Return the listing below verbatim. Pictures do not belong in the copy.

DATA BLOCK →
┏━━
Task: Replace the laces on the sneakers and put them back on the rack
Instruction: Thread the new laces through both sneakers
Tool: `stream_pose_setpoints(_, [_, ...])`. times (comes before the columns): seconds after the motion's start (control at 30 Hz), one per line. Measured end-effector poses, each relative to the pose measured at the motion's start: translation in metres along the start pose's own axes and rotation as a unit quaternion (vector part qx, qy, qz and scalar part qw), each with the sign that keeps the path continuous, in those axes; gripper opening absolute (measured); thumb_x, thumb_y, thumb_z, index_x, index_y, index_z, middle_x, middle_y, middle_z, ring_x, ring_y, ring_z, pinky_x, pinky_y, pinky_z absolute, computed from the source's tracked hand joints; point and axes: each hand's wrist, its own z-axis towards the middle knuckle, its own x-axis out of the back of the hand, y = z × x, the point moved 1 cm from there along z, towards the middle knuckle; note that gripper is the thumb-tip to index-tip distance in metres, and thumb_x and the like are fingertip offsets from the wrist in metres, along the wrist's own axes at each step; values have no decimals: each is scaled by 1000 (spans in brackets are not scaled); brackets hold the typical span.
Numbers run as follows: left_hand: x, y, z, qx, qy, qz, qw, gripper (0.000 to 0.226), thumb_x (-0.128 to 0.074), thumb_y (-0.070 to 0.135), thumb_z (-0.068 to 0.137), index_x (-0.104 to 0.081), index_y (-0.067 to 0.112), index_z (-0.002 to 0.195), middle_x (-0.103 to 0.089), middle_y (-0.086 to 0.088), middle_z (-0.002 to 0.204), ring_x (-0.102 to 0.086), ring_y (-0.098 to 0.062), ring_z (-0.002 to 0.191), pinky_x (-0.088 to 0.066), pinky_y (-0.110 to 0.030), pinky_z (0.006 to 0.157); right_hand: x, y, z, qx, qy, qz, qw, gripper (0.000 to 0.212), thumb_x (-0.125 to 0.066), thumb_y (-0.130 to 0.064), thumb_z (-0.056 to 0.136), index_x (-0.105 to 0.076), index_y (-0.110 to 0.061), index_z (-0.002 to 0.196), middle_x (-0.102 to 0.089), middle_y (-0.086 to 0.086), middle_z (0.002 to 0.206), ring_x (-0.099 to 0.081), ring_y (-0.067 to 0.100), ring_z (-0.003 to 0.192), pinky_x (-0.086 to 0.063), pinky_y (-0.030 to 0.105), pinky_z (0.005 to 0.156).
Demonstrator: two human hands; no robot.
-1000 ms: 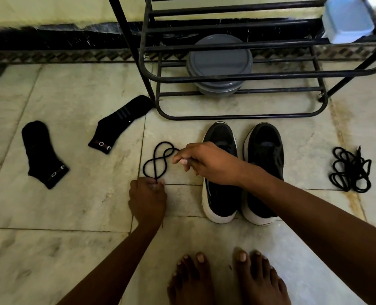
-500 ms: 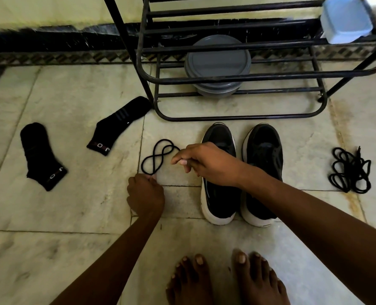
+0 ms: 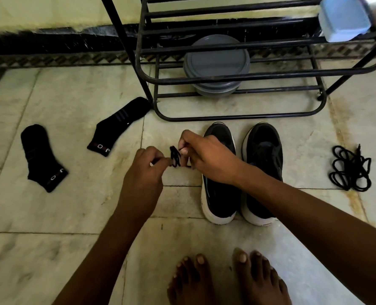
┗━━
WRITTEN SOLUTION →
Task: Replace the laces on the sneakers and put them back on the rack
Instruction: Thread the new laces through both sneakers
Tool: `stream_pose_setpoints(_, [_, ...])`. times (comes before the columns): seconds after the motion's start (control at 30 Hz), one per line. Measured end-effector poses, each relative to the pose measured at the motion's start: translation in metres along the start pose's own axes and rotation as a unit quaternion (vector part qx, qy, qz and scalar part qw), each with the sign that keeps the path continuous, in those axes; gripper opening absolute (measured); thumb_x, thumb_y, thumb_z, index_x, index_y, index_z, middle_x, middle_y, middle_z, ring_x, ring_y, ring_z, pinky_x, pinky_y, pinky_z absolute, computed from the source's tracked hand joints; point and axes: each hand's wrist, its own z-axis towards the middle knuckle, its own x-axis out of the back of the hand, y = z × x, the point moved 1 cm from there along z, towards the middle knuckle; note that gripper is the thumb-tip to index-tip distance in metres, and thumb_x and the like are fingertip offsets from the wrist in metres, along the wrist's own axes at each step; values have no decimals: each is scaled by 1000 (spans in brackets are not scaled); brackets hold the typical span.
Numbers run as follows: left_hand: x, y, z, qx, qy, qz, qw, gripper (0.000 to 0.226), thumb_x (-0.128 to 0.074), thumb_y (-0.070 to 0.135), thumb_z (-0.068 to 0.137), index_x (-0.104 to 0.081), index_y (-0.067 to 0.112), index_z (-0.002 to 0.195), middle_x (-0.103 to 0.089), middle_y (-0.086 to 0.088), middle_z (-0.002 to 0.204), ring_x (-0.102 to 0.086), ring_y (-0.098 to 0.062), ring_z (-0.002 to 0.191), pinky_x (-0.088 to 0.066), pinky_y (-0.110 to 0.030), pinky_z (0.006 to 0.157); right_hand: x, y, z, qx, qy, qz, qw, gripper (0.000 to 0.212), thumb_x (-0.125 to 0.066), thumb_y (-0.130 to 0.064), thumb_z (-0.056 to 0.136), index_x (-0.105 to 0.076), index_y (-0.110 to 0.061), index_z (-0.002 to 0.196), middle_x (-0.102 to 0.089), middle_y (-0.086 to 0.086), middle_z (0.002 to 0.206), ring_x (-0.099 to 0.081), ring_y (-0.067 to 0.100), ring_z (-0.003 to 0.192), pinky_x (-0.086 to 0.063), pinky_y (-0.030 to 0.105), pinky_z (0.005 to 0.156).
Demonstrator: two human hands; no robot.
-1000 ms: 
-500 ms: 
+0 ms: 

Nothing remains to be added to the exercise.